◆ WHAT THIS TASK INVOLVES ◆
Pull out of the data below the stretch of lines bounded by the one containing "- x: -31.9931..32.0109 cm" and the one containing "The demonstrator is", both bounds included, unchanged.

◆ DATA RECORDS ◆
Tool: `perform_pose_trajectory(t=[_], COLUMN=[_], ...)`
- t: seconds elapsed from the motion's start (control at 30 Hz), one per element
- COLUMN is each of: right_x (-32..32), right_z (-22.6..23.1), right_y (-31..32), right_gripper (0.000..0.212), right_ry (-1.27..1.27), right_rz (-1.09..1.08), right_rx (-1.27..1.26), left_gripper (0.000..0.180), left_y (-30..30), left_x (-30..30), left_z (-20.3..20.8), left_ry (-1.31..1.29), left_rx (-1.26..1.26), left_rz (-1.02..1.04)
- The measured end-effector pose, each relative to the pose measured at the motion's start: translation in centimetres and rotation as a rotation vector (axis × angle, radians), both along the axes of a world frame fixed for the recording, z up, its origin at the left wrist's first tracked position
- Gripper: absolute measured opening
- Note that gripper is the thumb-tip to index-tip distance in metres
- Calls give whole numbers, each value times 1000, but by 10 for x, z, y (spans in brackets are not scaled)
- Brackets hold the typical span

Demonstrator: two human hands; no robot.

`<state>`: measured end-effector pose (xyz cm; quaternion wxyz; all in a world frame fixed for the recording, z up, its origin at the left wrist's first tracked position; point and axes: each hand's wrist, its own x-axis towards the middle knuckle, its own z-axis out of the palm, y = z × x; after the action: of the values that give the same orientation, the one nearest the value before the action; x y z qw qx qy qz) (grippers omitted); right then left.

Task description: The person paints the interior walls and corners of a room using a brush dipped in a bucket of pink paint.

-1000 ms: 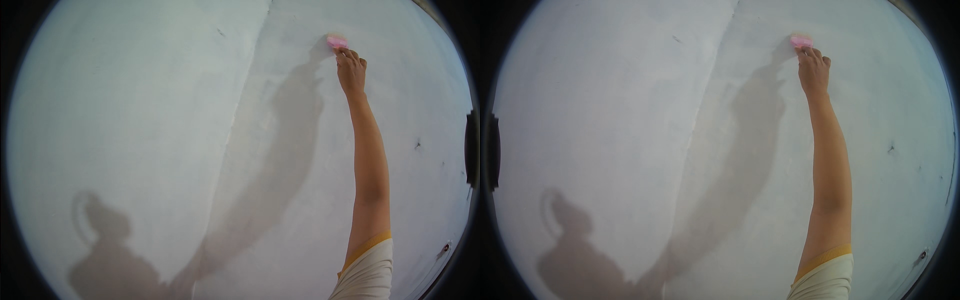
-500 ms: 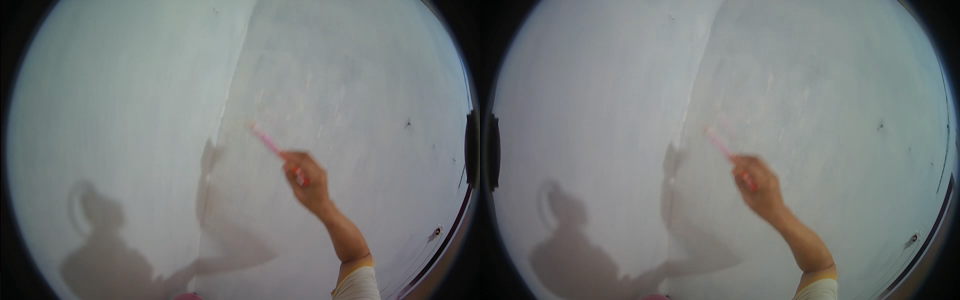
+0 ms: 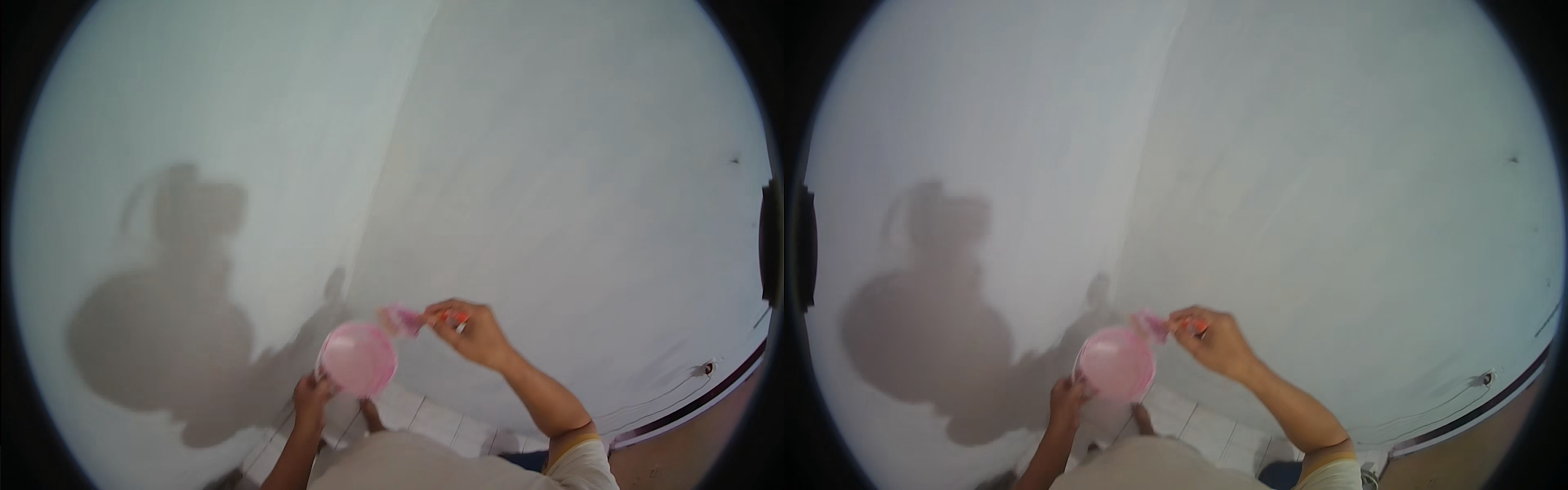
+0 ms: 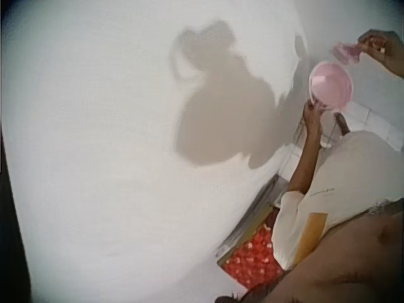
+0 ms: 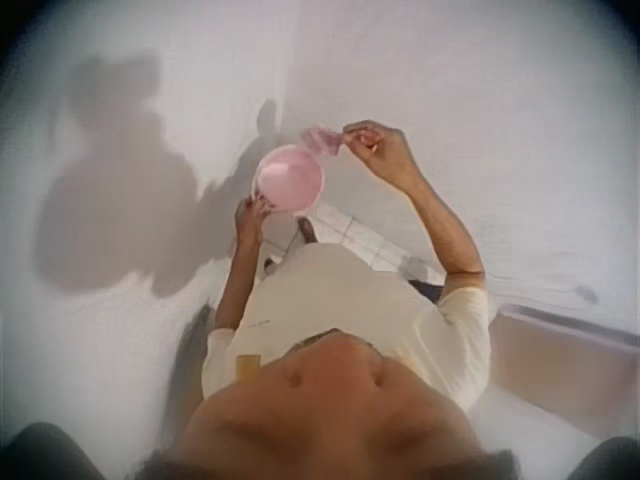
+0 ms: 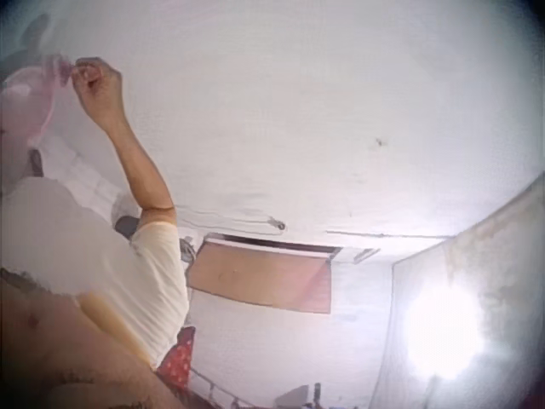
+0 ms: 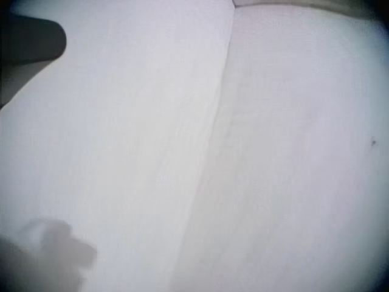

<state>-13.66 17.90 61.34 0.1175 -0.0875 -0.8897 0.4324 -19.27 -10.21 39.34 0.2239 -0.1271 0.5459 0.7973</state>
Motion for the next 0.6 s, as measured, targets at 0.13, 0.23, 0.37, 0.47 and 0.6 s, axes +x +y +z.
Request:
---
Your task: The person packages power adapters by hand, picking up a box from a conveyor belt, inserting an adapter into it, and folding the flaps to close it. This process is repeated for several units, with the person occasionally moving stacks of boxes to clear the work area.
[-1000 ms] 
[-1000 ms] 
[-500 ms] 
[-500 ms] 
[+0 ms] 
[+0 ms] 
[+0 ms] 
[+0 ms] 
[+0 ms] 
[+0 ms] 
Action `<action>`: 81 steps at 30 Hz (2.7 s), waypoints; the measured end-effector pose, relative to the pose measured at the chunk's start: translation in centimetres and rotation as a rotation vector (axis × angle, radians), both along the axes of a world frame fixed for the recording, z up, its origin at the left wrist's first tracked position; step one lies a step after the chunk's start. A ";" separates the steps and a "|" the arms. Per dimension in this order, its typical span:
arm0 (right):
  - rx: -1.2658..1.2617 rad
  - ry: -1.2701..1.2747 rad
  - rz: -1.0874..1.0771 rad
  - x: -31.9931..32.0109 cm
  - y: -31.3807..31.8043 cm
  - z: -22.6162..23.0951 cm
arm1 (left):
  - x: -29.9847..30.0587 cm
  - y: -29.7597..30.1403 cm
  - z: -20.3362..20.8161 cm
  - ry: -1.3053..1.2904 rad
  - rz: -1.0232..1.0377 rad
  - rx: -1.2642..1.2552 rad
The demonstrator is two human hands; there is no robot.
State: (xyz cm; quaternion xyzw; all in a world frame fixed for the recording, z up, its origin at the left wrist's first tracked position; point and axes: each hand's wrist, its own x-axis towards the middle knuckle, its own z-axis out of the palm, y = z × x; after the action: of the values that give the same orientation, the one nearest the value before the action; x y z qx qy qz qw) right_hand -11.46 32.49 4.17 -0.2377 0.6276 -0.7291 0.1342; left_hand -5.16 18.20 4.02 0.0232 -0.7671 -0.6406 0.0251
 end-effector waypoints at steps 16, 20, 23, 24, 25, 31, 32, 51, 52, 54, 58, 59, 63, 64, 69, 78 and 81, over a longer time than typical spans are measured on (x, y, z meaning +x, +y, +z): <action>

◆ EXPECTED OUTPUT ◆
  - x: -31.9931..32.0109 cm
  - y: -31.3807..31.8043 cm
  - z: -22.6162..23.0951 cm
arm1 (left):
  - x: -29.9847..30.0587 cm
  - y: -29.7597..30.1403 cm
  - z: -20.3362..20.8161 cm
  - ry: -1.3053..1.2904 rad
  - rz: -1.0232..1.0377 rad
  - rx: -1.2642..1.2552 rad
The demonstrator is two human hands; there is no robot.

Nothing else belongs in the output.